YOUR GOAL: In the material below, find the span from the line with "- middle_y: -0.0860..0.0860" to the line with "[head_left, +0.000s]" and transcribe only those lines, exactly, ends included, without the pictures.

RECORDS SUPPLIED:
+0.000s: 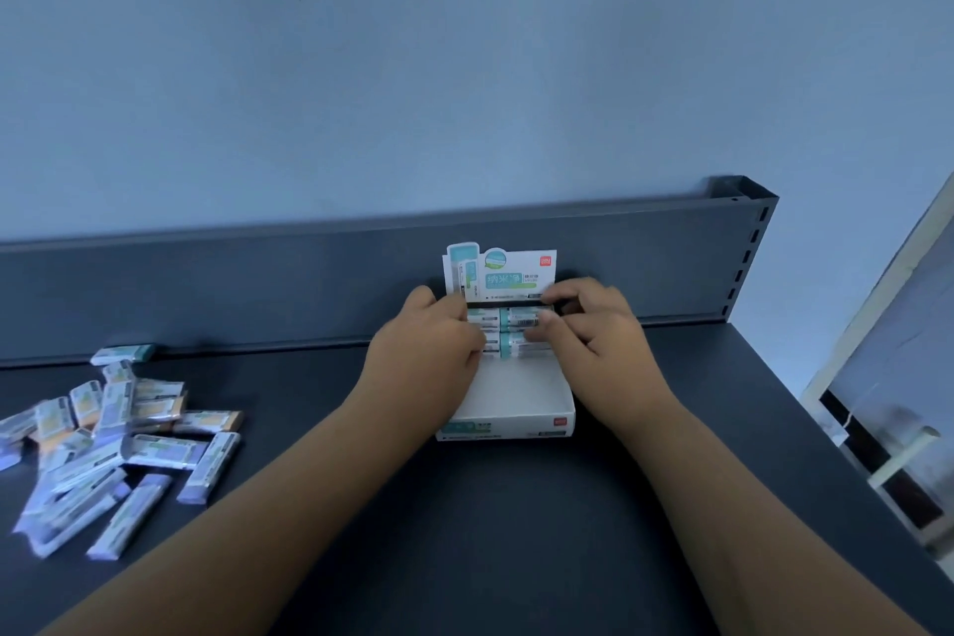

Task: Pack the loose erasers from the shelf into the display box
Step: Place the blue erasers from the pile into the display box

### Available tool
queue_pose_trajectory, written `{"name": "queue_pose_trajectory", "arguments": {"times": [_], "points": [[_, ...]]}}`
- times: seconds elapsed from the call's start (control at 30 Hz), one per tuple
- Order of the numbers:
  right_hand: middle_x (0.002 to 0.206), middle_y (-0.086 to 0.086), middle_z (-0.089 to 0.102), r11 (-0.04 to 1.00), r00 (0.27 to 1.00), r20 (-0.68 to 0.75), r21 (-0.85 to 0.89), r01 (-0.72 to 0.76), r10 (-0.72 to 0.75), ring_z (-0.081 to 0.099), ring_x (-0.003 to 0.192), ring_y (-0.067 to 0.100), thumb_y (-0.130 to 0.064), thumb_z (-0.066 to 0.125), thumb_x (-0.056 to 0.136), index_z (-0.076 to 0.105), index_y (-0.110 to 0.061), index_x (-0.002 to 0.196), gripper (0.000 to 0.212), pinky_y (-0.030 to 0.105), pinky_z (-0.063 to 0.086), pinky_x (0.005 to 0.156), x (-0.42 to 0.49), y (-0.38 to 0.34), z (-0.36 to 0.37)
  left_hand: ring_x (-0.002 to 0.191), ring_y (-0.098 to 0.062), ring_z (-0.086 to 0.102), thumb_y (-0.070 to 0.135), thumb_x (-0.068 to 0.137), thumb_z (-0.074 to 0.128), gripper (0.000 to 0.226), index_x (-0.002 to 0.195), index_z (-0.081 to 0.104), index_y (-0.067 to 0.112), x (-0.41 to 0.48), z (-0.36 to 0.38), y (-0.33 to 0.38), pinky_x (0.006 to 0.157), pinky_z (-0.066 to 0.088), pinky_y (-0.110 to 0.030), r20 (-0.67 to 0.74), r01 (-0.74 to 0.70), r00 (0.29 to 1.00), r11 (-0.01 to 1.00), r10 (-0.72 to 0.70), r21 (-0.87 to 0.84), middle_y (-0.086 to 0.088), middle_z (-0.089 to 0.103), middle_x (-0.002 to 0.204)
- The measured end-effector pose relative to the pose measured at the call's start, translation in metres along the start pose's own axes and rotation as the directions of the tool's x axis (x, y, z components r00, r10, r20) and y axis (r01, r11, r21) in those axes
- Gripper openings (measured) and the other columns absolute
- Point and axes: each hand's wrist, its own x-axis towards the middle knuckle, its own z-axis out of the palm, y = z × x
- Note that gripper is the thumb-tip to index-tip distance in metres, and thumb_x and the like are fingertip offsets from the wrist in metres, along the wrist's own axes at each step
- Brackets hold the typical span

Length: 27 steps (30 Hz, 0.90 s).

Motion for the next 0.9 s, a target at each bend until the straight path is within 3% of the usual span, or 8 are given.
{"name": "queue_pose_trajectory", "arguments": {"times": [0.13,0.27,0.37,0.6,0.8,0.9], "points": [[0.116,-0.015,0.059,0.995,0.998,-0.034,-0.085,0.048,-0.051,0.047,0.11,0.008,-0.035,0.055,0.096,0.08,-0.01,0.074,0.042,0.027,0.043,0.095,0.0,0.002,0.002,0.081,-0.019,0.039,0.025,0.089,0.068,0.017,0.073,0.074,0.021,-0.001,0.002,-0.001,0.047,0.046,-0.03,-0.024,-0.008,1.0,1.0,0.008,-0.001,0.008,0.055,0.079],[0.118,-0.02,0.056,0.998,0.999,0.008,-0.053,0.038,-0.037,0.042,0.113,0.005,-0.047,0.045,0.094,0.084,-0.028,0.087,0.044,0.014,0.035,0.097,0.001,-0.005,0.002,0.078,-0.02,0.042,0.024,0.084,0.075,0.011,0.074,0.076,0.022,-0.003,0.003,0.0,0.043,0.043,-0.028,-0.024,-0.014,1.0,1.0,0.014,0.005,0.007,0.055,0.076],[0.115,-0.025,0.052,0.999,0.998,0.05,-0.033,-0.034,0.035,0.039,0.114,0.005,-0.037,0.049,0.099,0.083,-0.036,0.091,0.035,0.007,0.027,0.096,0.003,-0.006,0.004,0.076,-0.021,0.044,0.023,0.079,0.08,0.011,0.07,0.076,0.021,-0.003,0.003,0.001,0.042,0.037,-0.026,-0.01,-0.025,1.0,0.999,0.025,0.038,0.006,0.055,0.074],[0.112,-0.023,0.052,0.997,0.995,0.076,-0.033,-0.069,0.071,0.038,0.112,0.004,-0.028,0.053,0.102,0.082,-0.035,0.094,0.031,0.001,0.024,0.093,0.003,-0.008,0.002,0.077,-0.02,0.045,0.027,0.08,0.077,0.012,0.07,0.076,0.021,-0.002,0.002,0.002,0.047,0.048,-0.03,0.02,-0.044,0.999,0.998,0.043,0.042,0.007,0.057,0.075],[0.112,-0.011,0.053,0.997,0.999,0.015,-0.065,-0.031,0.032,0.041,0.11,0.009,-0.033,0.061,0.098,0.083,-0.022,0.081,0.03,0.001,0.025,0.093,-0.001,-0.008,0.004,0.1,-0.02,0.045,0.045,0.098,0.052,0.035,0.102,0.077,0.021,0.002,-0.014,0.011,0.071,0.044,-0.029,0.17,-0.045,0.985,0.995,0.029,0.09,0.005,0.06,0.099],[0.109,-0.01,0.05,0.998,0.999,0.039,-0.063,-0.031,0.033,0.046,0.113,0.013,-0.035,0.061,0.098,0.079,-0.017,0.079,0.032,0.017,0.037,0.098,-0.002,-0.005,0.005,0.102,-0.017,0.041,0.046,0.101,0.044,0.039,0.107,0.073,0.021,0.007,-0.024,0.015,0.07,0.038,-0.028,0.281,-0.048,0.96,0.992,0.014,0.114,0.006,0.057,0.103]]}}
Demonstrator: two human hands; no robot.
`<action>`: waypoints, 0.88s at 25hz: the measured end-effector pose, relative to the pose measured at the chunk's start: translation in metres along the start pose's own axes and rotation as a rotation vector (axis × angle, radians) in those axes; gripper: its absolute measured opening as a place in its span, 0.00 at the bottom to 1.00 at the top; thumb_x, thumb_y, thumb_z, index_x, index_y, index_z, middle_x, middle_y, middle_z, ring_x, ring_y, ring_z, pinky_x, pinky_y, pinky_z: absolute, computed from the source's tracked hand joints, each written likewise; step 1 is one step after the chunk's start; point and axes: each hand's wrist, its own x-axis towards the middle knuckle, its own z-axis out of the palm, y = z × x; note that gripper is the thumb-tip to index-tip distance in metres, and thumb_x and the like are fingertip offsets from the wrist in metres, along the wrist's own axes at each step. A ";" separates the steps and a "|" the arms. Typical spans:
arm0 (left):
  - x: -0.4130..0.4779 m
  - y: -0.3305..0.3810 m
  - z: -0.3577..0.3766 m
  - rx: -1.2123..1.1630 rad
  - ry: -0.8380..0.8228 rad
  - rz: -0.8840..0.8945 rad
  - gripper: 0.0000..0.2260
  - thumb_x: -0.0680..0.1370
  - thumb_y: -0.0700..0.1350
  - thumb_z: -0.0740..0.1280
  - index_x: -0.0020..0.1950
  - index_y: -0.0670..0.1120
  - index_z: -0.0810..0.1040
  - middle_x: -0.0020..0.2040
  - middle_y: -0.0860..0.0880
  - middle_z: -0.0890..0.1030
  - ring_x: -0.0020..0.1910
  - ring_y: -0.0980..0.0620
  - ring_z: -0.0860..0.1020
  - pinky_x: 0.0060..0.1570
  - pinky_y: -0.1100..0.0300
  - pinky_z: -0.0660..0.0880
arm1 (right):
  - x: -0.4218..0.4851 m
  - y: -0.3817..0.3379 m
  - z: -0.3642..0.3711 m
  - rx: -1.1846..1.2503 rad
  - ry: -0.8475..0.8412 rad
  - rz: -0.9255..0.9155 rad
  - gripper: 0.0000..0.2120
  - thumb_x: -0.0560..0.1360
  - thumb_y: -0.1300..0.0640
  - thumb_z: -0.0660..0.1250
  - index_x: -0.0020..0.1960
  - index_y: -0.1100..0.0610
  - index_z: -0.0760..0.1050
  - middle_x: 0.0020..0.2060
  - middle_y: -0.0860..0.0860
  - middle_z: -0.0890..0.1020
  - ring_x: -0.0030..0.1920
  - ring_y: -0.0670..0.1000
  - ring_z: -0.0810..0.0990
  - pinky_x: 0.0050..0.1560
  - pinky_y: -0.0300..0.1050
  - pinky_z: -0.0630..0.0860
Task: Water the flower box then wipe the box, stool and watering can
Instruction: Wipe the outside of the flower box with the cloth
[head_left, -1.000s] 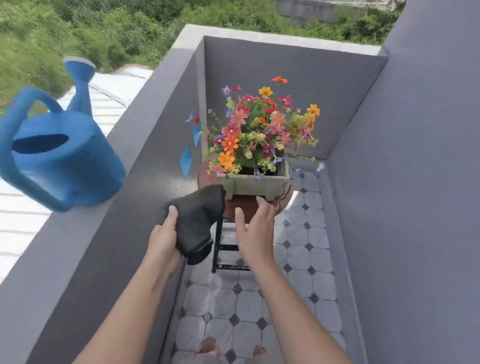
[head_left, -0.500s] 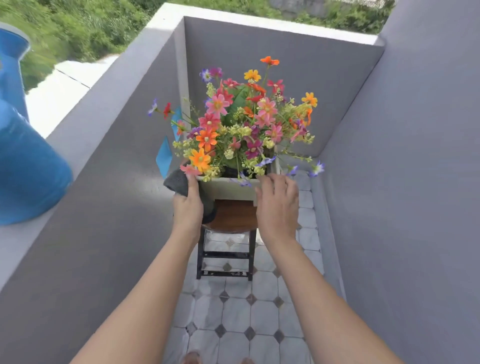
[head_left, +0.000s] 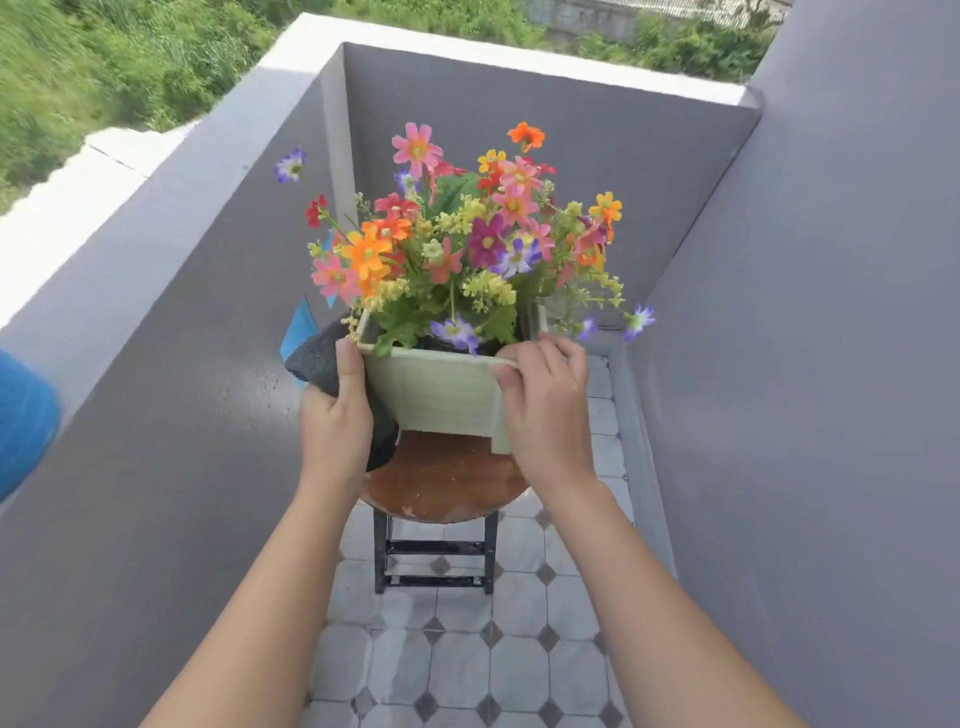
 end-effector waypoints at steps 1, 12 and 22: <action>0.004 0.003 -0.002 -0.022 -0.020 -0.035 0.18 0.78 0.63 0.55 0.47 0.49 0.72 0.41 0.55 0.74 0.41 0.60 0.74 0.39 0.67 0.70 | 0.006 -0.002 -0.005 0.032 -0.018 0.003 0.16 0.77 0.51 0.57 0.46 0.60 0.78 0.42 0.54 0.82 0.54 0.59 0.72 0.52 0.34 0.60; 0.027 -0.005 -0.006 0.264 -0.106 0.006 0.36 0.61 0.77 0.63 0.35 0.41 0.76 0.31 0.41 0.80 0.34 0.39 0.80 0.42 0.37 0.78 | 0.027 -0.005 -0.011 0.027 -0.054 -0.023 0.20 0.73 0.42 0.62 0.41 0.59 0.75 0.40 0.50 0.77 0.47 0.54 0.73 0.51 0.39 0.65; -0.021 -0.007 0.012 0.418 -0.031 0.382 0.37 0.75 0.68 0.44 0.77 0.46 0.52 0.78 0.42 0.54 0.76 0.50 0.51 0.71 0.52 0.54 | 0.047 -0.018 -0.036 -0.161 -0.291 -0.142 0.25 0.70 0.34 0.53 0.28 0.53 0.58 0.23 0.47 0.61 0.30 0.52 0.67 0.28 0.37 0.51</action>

PROBLEM SOLUTION:
  - middle_y: -0.0860..0.0860
  - middle_z: -0.0890..0.1020
  - ring_x: -0.0030..0.1920
  - ring_y: -0.0670..0.1000
  - ring_z: -0.0810..0.0990
  - pinky_x: 0.0050..0.1560
  - pinky_y: -0.0300..0.1050
  - pinky_z: -0.0630..0.0860
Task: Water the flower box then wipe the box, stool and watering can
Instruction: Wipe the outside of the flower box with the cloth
[head_left, -1.000s] 
[head_left, -0.500s] 
[head_left, +0.000s] 

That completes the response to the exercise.